5 Reasons To Banish Wool From Our Wardrobe

As with egg consumption, the idea that the wool industry is harmless to sheep still persists. Nothing is further from reality.
Sheep wool industry

“I have, I have, I have three sheep in a cabin. One gives me milk, another gives me wool and another supports me all week. ” Who has not hummed these lyrics during their childhood? This and other songs, as well as most of the information we can find about animals in children’s content and even in textbooks, offer us this vision about them: they are here to give us things.

And they not only exist to give us things, but they do it with delight. This is how many advertisements and marketing campaigns show us, in which animals happily offer themselves to us : cows cooking hamburgers, smiling chickens with trays of wings, pigs cutting ham … Advertising perversion knows no limits when it comes to marketing products. of animal origin. Have you noticed?

What the wool industry won’t tell you

If there is a product about which there is real confusion, it is wool: soft sweaters, warm scarves, warm hats whose material evokes the bucolic image of peaceful flocks of sheep in the field, happy animals in freedom that are sheared from time to time ” because they need it ”.

The truth is that the wool that we consume today has nothing to do with that representation that inhabits the collective imagination, on the contrary, it comes from an industry whose processes are enormously harmful to sheep. An industry in which these sensitive animals are horribly abused and used as mere production machines.

As information is power for change, we are going to see below 5 reasons to replace wool in our cabinets.

1. Genetically manipulated

Sheep wouldn’t need to be sheared if it weren’t for human intervention. Sheep naturally produce the amount of wool they need to protect themselves from extreme temperatures, both hot and cold.

For thousands of years, these animals have been genetically selected to produce a completely disproportionate and unnatural amount of wool, often reaching up to half their body weight.

2. Amputations during shearing

As is often the case in all animal husbandry industries, the economic benefit is always above the welfare of the animals. Wool production is no exception, and shearers are often paid by the sheep, not by the hour.

This makes shearing extremely fast and typically results in injuries to sheep ranging from skin cuts to accidental amputation of udders, ears, penises and other body parts.

3. Violence and assaults

Sheep are extraordinarily sensitive and highly social animals that suffer great stress when they are removed from their group, so when they are led to the shearing stables, they are often terrified, resist and try to flee.

The organization PETA published an investigation in 2014 showing how workers regularly hit, punch and kick sheep to immobilize them, how they violently throw them to the ground when they try to escape and how many of them come out of the shearing process bleeding from the nose from the blows received.
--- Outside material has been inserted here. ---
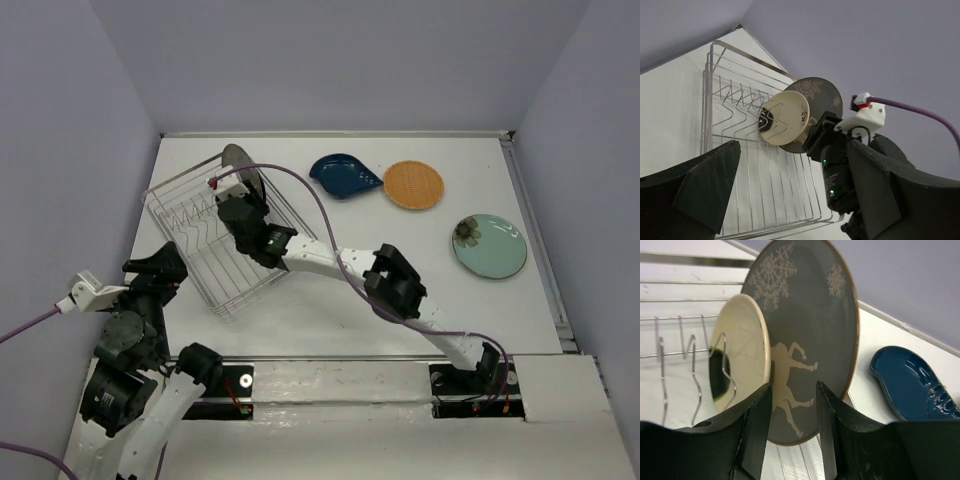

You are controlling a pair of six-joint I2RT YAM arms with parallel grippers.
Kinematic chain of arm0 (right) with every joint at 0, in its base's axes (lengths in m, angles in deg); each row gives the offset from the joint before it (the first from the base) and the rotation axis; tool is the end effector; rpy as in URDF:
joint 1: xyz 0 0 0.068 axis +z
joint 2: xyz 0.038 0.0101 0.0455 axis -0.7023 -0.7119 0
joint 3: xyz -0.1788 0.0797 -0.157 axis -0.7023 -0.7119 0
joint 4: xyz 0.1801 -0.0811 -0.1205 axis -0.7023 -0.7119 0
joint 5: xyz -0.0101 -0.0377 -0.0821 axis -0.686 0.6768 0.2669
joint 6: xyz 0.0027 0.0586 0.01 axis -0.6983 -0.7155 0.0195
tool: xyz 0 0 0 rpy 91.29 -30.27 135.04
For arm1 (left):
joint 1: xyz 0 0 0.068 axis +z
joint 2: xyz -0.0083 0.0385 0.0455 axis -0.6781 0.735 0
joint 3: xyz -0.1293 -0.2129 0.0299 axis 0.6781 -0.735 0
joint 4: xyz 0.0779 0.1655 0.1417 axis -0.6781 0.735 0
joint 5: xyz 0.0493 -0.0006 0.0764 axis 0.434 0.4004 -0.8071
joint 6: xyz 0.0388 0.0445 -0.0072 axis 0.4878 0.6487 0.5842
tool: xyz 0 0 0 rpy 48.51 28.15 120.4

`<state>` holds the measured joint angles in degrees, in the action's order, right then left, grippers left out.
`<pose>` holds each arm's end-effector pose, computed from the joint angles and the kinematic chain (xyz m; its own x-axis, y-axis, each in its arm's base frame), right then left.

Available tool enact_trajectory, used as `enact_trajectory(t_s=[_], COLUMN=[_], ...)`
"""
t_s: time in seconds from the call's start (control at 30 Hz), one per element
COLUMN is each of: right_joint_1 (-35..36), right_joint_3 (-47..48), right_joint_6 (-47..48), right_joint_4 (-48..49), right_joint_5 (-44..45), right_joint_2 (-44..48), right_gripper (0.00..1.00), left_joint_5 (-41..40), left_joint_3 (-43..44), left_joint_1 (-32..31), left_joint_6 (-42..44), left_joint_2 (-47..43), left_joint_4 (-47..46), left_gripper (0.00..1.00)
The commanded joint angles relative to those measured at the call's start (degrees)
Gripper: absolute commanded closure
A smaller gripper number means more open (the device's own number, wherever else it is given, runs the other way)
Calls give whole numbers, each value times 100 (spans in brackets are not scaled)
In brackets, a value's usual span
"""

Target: Load the plates into the dish rack

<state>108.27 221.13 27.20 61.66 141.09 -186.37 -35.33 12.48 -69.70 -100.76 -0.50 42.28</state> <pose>0.2705 0.4684 0.2399 -0.0248 -0.3465 -0.9377 -0.2126 0.9184 -0.3338 0.0301 0.0186 0.3302 0.2646 -0.6584 -0.7047 -0.1472 0.6946 -0.7042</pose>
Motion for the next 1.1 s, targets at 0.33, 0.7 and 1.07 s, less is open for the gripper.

4. Mulesing, torture in the name of production

Due to the genetic modification that sheep have undergone, their skin is exaggeratedly wrinkled: the more wrinkles, the more wool a single animal produces. But also more sweat and a higher risk of infections.

In Australia, the largest wool producer in the world, mulesing is common, a practice that consists of literally cutting pieces of skin and meat from the area surrounding the anus of lambs, to encourage flies that deposit their larvae in the sweaty skin of the sheep, do it in that unprotected area and do not damage the rest of the wool. Thus they save veterinary expenses by directly mutilating the body of these sensitive animals.

Can you imagine day after day with a raw wound?

5. Its effect on climate change

The wool industry does not only harm animals, but also ecosystems. The excrement of these animals contributes significantly to the greenhouse effect, whose fermentation is equivalent to a quarter of the methane emissions.

In New Zealand, methane emissions come mostly from sheep and account for 90% of the country’s greenhouse gas emissions.

The waste generated by the wool industry in countries such as Australia, China or New Zealand, which are the main producers and exporters in the world, generates high levels of contamination of the land and water, being in areas close to the farms levels of contamination that exceed sanitary standards.

As we can see, the reality of wool has nothing bucolic or natural for the more than one billion sheep that are raised every year around the world for its production.

What can we do to help these defenseless animals? Look at the labels and replace the wool in our garments with synthetic fabrics. Today we have at our disposal a wide range of textiles to protect us from the cold without harming animals or the environment.

Because the sheep do not give us wool, we take it from the sheep.